Path: utzoo!utgpu!news-server.csri.toronto.edu!cs.utexas.edu!usc!zaphod.mps.ohio-state.edu!mips!winchester!mash
From: mash@mips.COM (John Mashey)
Newsgroups: comp.arch
Subject: Re: Why The Move To RISC Architectures?  ('386 vs. RISC)
Message-ID: <37285@mips.mips.COM>
Date: 23 Mar 90 04:35:02 GMT
References: <28012@cup.portal.com> <1990Mar20.175843.2612@utzoo.uucp> <5303@scolex.sco.COM> <1268@m3.mfci.UUCP> <1990Mar22.184122.7917@ultra.com> <8912@boring.cwi.nl>
Sender: news@mips.COM
Reply-To: mash@mips.COM (John Mashey)
Organization: MIPS Computer Systems, Inc.
Lines: 80

In article <8912@boring.cwi.nl> dik@cwi.nl (Dik T. Winter) writes:
>In article <1990Mar22.184122.7917@ultra.com> shj@ultra.com (Steve Jay) writes:
> >                                     By 1970, however, CDC had a new
> > compiler, FTN, which did rearrange instructions to optimize usage
> > of the multiple functional units.  The technology of both local and
> > global optimization in the FTN compiler was continously improved,
> > and by mid to late 70's, it was difficult to beat the compiler even
> > with hand tuned assembly language.
>And then came the problem.  CDC came with newer versions of their machine,
>and newer versions of their compiler.  The problem was that different
>machines had different requirements with respect to scheduling.  So a
>program fully optimized for a 7600 was not optimal for a 170/750.  There
>were switches in the compiler to tune for the different models, but at...

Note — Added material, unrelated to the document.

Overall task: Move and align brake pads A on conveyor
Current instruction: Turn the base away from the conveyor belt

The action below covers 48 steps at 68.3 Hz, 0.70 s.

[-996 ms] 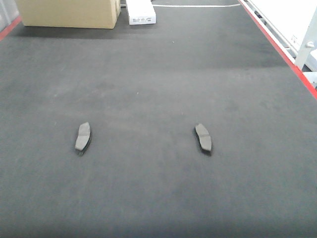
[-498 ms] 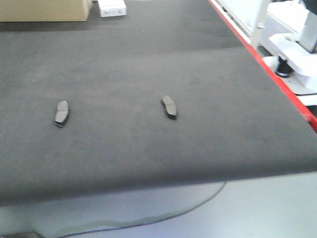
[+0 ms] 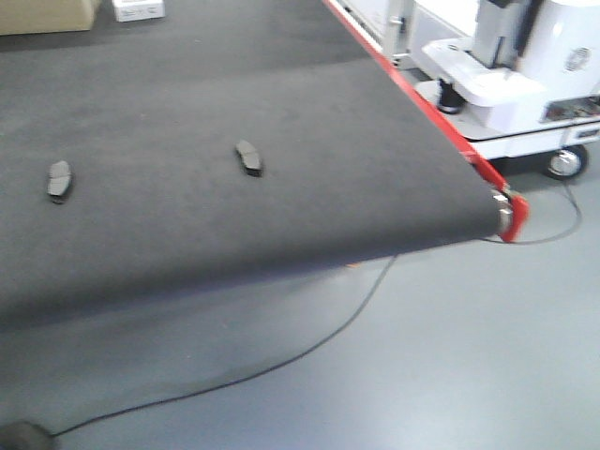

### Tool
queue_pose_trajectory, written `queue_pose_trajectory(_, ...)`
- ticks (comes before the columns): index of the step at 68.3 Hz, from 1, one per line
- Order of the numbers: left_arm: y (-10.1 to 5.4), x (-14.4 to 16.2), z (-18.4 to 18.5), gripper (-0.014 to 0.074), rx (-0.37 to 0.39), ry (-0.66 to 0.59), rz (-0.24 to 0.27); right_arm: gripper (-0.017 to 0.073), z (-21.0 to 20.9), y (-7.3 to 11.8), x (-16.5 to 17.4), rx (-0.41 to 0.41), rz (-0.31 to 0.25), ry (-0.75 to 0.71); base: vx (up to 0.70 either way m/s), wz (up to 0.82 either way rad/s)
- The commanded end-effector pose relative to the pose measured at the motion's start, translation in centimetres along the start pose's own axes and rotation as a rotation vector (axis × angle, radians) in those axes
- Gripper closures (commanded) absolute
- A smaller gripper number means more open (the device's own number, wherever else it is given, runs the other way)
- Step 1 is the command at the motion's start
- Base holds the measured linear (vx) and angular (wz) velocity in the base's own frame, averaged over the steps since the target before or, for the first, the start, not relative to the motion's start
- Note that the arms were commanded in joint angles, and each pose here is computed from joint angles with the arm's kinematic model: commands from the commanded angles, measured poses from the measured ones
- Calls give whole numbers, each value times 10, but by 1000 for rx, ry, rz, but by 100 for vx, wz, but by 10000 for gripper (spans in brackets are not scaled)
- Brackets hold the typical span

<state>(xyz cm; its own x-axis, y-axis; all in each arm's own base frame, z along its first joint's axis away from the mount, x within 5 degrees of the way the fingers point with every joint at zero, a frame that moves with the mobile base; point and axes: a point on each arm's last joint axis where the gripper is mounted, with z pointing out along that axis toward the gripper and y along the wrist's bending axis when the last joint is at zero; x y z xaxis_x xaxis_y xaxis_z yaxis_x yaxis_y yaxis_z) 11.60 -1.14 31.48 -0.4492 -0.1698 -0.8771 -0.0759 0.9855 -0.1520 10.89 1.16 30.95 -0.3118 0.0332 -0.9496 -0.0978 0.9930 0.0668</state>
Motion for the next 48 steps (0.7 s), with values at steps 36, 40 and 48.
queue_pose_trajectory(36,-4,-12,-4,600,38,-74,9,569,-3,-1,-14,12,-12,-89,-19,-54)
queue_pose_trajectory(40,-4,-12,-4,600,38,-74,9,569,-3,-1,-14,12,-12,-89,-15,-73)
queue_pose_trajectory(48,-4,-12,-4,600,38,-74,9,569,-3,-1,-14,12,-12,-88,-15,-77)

>This is in general a problem if the compiler has too much to do.
>Newer models of the machine require a different compiler.  And not
>only newer models, but if you have a range of models differing only in
>price and performance, you may have introduced different scheduling
>requirements for the different models.  Although your architecture can
>be such that object code compiled for one model is valid for another
>model, it may be sub-optimal.  And think next about the hassle to
>maintain different versions of the compiler!

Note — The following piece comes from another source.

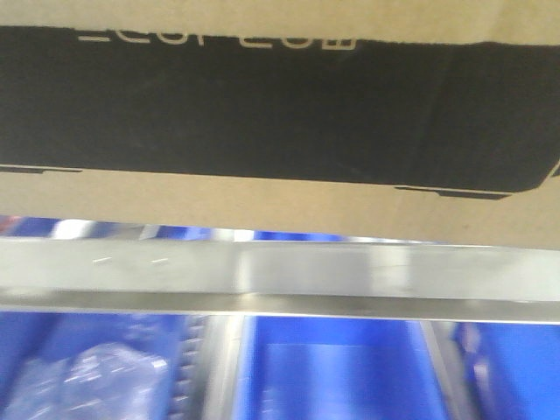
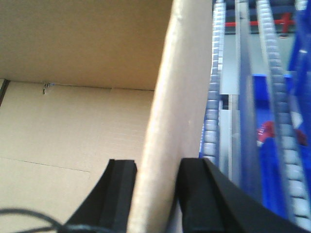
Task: Grab box from left shelf to table start
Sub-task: 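Hold the box with both grippers while the base turns away from the shelf, then hold the box with both grippers while driving across the floor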
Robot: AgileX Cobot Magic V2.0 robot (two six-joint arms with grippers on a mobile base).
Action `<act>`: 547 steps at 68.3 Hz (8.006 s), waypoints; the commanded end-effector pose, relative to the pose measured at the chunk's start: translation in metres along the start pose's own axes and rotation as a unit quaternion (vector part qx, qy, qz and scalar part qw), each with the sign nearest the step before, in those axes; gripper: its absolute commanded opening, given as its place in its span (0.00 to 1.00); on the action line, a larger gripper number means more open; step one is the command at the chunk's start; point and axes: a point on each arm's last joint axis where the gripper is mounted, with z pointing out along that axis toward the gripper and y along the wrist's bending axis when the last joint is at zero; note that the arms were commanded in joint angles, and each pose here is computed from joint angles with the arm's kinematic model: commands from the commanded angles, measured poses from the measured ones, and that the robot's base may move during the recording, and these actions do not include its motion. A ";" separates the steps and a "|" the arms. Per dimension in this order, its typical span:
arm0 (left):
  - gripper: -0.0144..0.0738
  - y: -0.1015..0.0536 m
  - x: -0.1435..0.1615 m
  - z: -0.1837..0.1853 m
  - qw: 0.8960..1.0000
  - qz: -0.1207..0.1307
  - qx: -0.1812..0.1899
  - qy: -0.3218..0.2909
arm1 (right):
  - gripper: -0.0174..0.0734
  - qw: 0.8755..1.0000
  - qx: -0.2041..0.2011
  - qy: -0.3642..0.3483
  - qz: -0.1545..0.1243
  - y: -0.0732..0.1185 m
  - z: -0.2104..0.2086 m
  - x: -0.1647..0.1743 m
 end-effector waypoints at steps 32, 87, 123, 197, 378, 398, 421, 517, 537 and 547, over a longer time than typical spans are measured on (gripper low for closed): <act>0.05 -0.007 -0.023 -0.014 0.994 -0.039 0.038 -0.099 | 0.26 0.994 0.006 -0.108 -0.023 0.001 -0.008 -0.025; 0.05 -0.007 -0.023 -0.014 0.994 -0.039 0.038 -0.099 | 0.26 0.994 0.006 -0.108 -0.023 0.001 -0.008 -0.025; 0.05 -0.007 -0.023 -0.014 0.994 -0.039 0.038 -0.099 | 0.26 0.994 0.006 -0.108 -0.023 0.001 -0.008 -0.025; 0.05 -0.007 -0.023 -0.014 0.994 -0.039 0.038 -0.099 | 0.26 0.994 0.006 -0.108 -0.023 0.001 -0.008 -0.025; 0.05 -0.007 -0.023 -0.014 0.994 -0.039 0.038 -0.099 | 0.26 0.994 0.006 -0.106 -0.023 0.001 -0.007 -0.025; 0.05 -0.007 -0.023 -0.014 0.994 -0.039 0.038 -0.099 | 0.26 0.994 0.006 -0.106 -0.023 0.001 -0.007 -0.025; 0.05 -0.007 -0.023 -0.014 0.994 -0.039 0.038 -0.099 | 0.26 0.994 0.006 -0.106 -0.023 0.001 -0.007 -0.025; 0.05 -0.007 -0.023 -0.013 0.994 -0.039 0.038 -0.098 | 0.26 0.994 0.006 -0.106 -0.023 0.001 -0.007 -0.025; 0.05 -0.007 -0.023 -0.013 0.994 -0.039 0.038 -0.097 | 0.26 0.994 0.006 -0.106 -0.023 0.001 -0.007 -0.025; 0.05 -0.007 -0.023 -0.012 0.994 -0.039 0.038 -0.096 | 0.26 0.994 0.006 -0.106 -0.023 0.001 -0.007 -0.025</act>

This issue, of course, is almost certainly true for every line of
computers that
	a) Has multiple distinct implementations at the same time.
	b) Evolves over time by anything but clock-rate changes to the
	same implementation.

Product families for which optimal code differs among models includes
at least:
	a) IBM S/360 and derivatives.  Even amongst the first round of
	S/360s, optimal code differed.  (Note that IBM compiler folks
	observed that pipeline scheduling was useful on some machines...)
	b) DEC VAXen
	c) Intel 80x86
	d) Motorola 680x0
	e) SPARC (different FPU timings already, for example, and if the
	next generation has multiple different styles of pipelines...)
	f) MIPS Rx000  (R2000s always had 1-cycle writes; R3000s with
	approp. mode bit use 2-cycle write-partial-words; R6000s have
	different FP timings, etc).

Fortunately for the simpler architectures:
	a) Integer instructions are fairly simple, understandable, and maybe
	even the same with regard to timing amongst different implementations.
	b) Floating point operations are much more likely to vary, but they're
	probably less likely to be interchangeable, so you do what you can.
	c) If you're lucky, the pipeline constraints may be such that
	you:
		1) Want to work harder for things with deeper pipelines,
		in terms of spreading operations apart to lessen stalls.
		2) Want to work harder for more aggressive machines that
		have more concurrency.
	Fortunately, at least in some cases, there are optimizations
	for the more aggressive machiensthat help them, but certainly
	don't hurt the less aggressive machines much, if at all.
	For instance, if machine (n+1) has longer-latency loads than (n),
	trying harder to move references to the data later probably won't
	hurt (n).

At least you don't have to fight with issues like:
	-Model A has a (multi-cycle) serial shifter, and every shift position
	costs a cycle, but B has a barrel shifter, where the cost is constant,
	regardless of shift count, and both have multipliers of differing
	speeds, so the optimal sequences to do multiplies by constants
	are completely different, and the cutover from shifts+add/subtract
	to actual multiply is completely different.
	-On Model A, to copy 8 bytes from here to there, use a move-character,
	because it has narrow data paths anyway and microcode, but on
	model B, use load/store, because THOSE are hardwired, and go faster
	than doing move-character, because the startup time dominates....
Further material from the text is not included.